高市早苗首相は10日の衆院予算委員会で、自民党総裁選の演説会で自身の地元奈良の鹿に関して発言した内容を撤回するよう求められ、「撤回しろといわれても、撤回するわけにはまいりません」と、強い調子で拒否した。
立憲民主党の西村智奈美議員の質問に答えた。
高市首相は総裁選の演説会で、一部の外国人観光客が奈良公園の鹿に危害を与えているような動画が拡散されていたことを念頭に「奈良の鹿を足で蹴り上げるとんでもない人がいる。外国から観光に来て、日本人が大切にしているものを痛めつけようとする人がいるとすれば、何かが行き過ぎている」と指摘。外国人観光客に対する発言として批判されたが、高市首相はその後の討論会で「自分なりに確認した。奈良公園の鹿も被害を受けている」として、根拠があっての発言だと繰り返し主張した。
西村氏に、あらためて根拠を問われた高市首相は、今年4月に県が県立の都市公園条例施行規則の運用を一部改正し、鹿への暴行などを禁止行為として追加したことや、奈良県警のDJポリスが英語や中国語で注意喚起を行っていることに触れ「ルールを逸脱するような行為があるにもかかわらず、見て見ぬふりをすればかえって、国民のみなさんが不安を感じるし、ルールを守って暮らしておられる外国人の方が住みづらくなることもある。しっかりルールを守っていただくことは大事と考えている」と述べた。
これに、西村氏は外国人だけでなく日本人も鹿への暴行で有罪判決を受けたケースがあるとして「外国人だけの問題なのか」と指摘。高市首相は「外国人だけの問題ではない」とした上で、日本人による鹿への加害行為は報道で把握していることを明かした上で、自身が子ども時代から「奈良公園の鹿に関しては神様のお使いでとても特別な扱いをするということ」を学び、特別な思いを持っていると口にした。

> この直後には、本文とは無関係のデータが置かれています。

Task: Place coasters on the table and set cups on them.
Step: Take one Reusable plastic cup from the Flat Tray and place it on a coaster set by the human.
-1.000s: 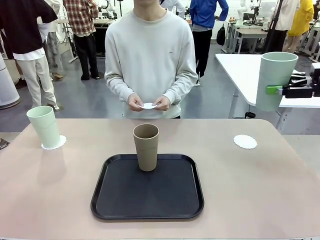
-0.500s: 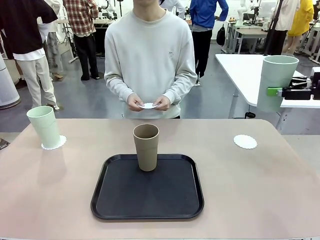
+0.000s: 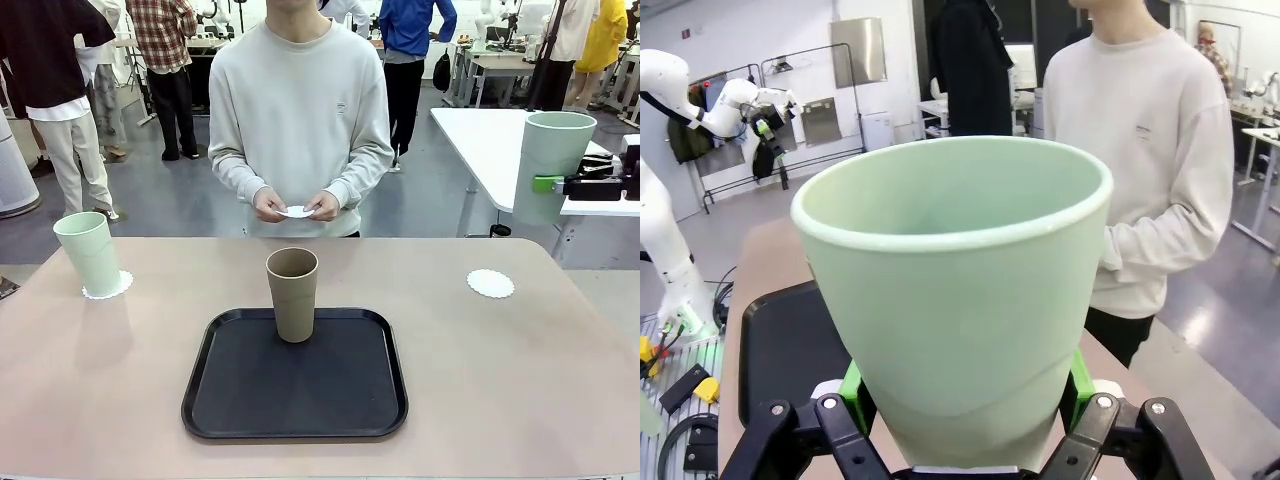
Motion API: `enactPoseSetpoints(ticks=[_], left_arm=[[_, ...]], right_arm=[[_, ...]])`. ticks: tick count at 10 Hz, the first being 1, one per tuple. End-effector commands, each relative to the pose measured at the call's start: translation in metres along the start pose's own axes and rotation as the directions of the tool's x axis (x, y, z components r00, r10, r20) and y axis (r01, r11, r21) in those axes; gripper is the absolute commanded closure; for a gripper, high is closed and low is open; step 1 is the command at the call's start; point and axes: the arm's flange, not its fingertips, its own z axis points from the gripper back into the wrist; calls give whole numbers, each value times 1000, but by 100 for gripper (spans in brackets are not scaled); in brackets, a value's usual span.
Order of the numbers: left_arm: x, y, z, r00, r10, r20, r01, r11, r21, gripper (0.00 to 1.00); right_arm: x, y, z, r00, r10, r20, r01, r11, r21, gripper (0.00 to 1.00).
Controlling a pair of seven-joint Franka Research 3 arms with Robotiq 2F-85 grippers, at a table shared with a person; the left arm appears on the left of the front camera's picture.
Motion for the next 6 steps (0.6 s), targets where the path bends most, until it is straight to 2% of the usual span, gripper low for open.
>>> enactPoseSetpoints(ticks=[1, 3, 6], left_arm=[[0, -2, 1, 1000, 0, 11, 0, 1000, -6, 0], [0, -2, 1, 1000, 0, 11, 0, 1000, -6, 0], [0, -2, 1, 1000, 0, 11, 0, 1000, -6, 0]], right_arm=[[-27, -45, -10, 999, 11, 36, -16, 989, 144, 15], [-59, -75, -15, 997, -11, 71, -1, 986, 166, 15], [-96, -108, -11, 1000, 3, 27, -6, 991, 135, 15]])
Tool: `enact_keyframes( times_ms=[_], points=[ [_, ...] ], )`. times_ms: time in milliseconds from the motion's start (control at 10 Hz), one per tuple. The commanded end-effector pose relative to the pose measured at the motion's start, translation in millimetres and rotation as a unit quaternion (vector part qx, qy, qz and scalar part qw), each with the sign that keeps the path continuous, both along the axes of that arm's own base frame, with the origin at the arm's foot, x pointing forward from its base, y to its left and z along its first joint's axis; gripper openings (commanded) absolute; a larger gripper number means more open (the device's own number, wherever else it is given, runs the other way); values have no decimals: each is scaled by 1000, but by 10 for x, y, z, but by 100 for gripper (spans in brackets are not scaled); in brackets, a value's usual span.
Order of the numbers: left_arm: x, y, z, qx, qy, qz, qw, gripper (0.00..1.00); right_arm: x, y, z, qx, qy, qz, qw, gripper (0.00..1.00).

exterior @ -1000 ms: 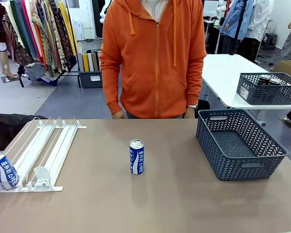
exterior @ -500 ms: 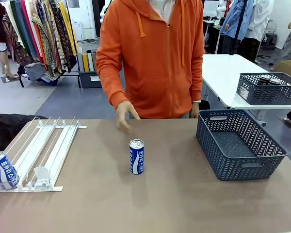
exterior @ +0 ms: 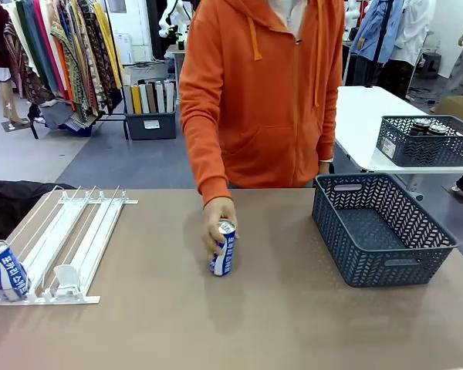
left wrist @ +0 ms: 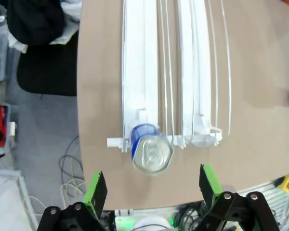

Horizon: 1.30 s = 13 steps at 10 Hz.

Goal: Retrieve and store the cans from the dispenser.
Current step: Pick up one can from the Automatic Can Dispenser and place it in the middle of the table.

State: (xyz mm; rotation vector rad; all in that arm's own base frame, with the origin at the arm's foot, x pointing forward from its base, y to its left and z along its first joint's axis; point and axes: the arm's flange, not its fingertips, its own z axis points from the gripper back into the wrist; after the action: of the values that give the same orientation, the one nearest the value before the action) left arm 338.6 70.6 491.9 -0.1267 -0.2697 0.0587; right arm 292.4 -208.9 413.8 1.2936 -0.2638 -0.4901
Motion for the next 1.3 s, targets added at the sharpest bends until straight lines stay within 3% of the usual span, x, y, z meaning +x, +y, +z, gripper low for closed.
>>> enact_keyframes(
  times_ms=[0, 600, 1200],
  points=[
    [75, -154, -340, 1, 12, 11, 1000, 100, -13, -10, 31, 2, 3, 3, 1000, 100],
    [111, -319, -998, 59, 118, 1, 991, 100, -13, -10, 31, 2, 3, 3, 1000, 100],
    [118, -287, -1210, 68, 127, -1, 990, 100, -13, -10, 31, 2, 3, 3, 1000, 100]
  ],
)
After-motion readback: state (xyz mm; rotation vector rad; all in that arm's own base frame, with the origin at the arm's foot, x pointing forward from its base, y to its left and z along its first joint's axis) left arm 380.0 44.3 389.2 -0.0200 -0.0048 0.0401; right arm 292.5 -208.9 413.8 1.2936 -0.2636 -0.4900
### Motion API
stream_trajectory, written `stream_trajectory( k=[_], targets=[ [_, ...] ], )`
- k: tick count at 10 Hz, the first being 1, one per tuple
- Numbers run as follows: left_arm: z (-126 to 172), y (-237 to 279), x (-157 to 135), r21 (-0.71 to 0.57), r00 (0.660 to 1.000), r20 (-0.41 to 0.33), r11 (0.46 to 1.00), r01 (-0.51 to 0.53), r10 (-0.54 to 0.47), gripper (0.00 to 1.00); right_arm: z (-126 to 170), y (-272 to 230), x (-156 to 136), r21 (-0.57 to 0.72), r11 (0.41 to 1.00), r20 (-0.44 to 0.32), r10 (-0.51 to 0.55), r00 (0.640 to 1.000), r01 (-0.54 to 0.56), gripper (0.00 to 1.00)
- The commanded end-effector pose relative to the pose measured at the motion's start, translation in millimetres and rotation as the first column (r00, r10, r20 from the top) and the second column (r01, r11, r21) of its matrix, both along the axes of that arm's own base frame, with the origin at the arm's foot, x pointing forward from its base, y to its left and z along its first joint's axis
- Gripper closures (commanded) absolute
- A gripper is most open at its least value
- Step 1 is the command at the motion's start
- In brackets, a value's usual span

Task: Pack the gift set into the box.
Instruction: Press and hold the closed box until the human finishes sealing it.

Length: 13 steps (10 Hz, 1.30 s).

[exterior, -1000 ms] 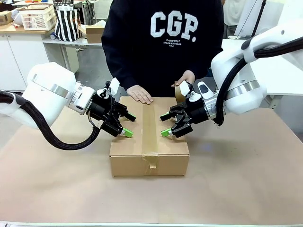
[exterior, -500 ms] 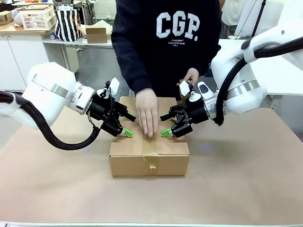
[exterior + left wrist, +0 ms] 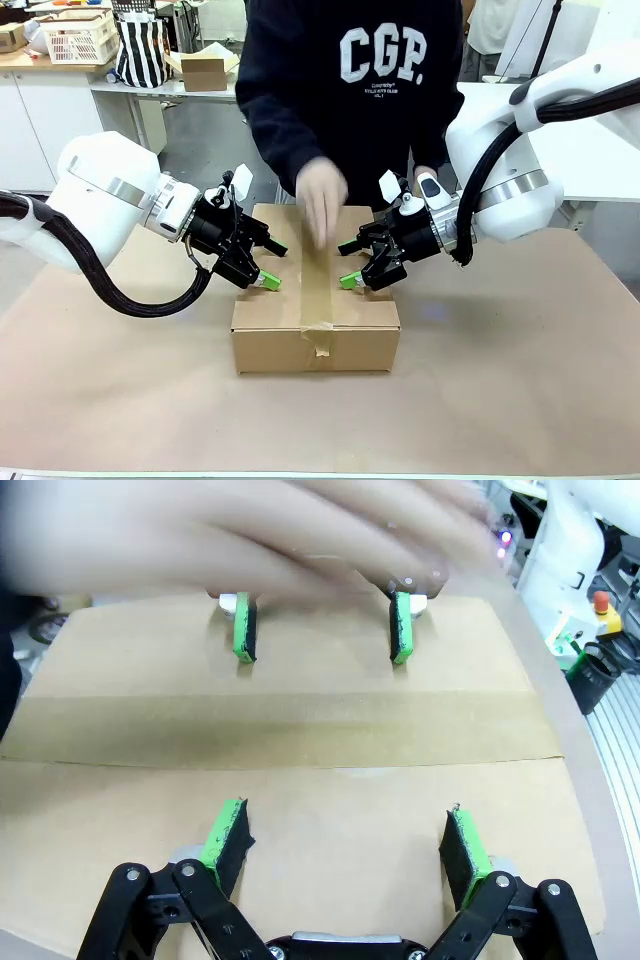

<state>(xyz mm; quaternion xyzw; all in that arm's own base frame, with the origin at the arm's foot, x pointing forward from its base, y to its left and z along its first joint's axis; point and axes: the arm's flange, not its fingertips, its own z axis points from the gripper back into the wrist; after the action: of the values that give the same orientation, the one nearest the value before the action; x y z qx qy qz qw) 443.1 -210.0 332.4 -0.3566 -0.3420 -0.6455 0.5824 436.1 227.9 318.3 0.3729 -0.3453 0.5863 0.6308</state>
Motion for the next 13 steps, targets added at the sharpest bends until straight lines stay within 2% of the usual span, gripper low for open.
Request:
stream_trajectory(
  k=[1, 13],
  targets=[
    [-2.5, 1.0, -1.7, 0.0, 1.0, -0.003, 1.0, 0.003, -0.003, 0.0, -3.5, -0.2, -1.4, -0.001, 1.0, -0.007, -0.014, 1.0, 0.014, 0.0],
    [-2.5, 1.0, -1.7, 0.0, 1.0, -0.003, 1.0, 0.003, -0.003, 0.0, -3.5, -0.2, -1.4, -0.001, 1.0, -0.007, -0.014, 1.0, 0.014, 0.0]
  ],
)
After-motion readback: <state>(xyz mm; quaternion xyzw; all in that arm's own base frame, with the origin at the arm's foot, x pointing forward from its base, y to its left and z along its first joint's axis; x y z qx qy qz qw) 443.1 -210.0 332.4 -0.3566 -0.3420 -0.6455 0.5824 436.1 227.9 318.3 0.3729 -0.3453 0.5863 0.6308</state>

その上で「(総裁選での発言は)けして排外主義ではない。特にコロナ禍の後で、ものすごい勢いで観光客が増えた。日本人以上に、なかなかルールを知るすべがない外国人の方による残念な行為が目立ってきたのも事実。そういうことには対応していかないといけない」とも訴えた。
西村氏から「不確かな情報が、外国人の方々への的外れは誹謗(ひぼう)中傷になっていることを、危惧している」と指摘されると、高市首相は「まず、私の発言は不確かな情報に基づいたものではないと理解してほしい」と反論。「私自身が経験したことや、観光事業者の証言も複数あり、条例の運用改正も行われた。外国人をことさら批判しているのではない」とした上で「外国に出る時は、その国の文化や禁じられていることを調べていく」として、さきの外遊でも「着ていくスーツの色が、相手の国のおめでたい色やそうではない色もあるし、そういうことを考えながらパッキングする。相手の国に行った時は、相手の国の文化や風習に合わせたルールを守る。外国人の方が差別されないためにも大切なことと思っている」と訴えた。
西村氏は「総裁選の時の発言は、外国人の問題として指摘したと、みんなが受け止めた。日本人もやっているのに、なぜそこで外国人のことだけを言ったのか。総理になろうとしている場で、あのような発言は私ならしない。ああいう場で言うようなことではないと思う」と食い下がり、「あの発言は撤回すべきではないか」と、発言の撤回を求めた。
これに対し、高市首相は「現在の私は、内閣総理大臣としてここに立っている。あれは自民党総裁にもなっていない中での発言」とした上で「一定の根拠があって申し上げたことだ。私は、外国人との秩序ある、いい形の共生を実現しようと思っている。総裁選のさなかの発言について撤回しろと言われても、撤回するわけにはまいりません」と、強い調子で突っぱねた。
西村氏は一瞬、言葉を失ったが「大変残念です。今後も十分注意していただきたい」と指摘するにとどめた。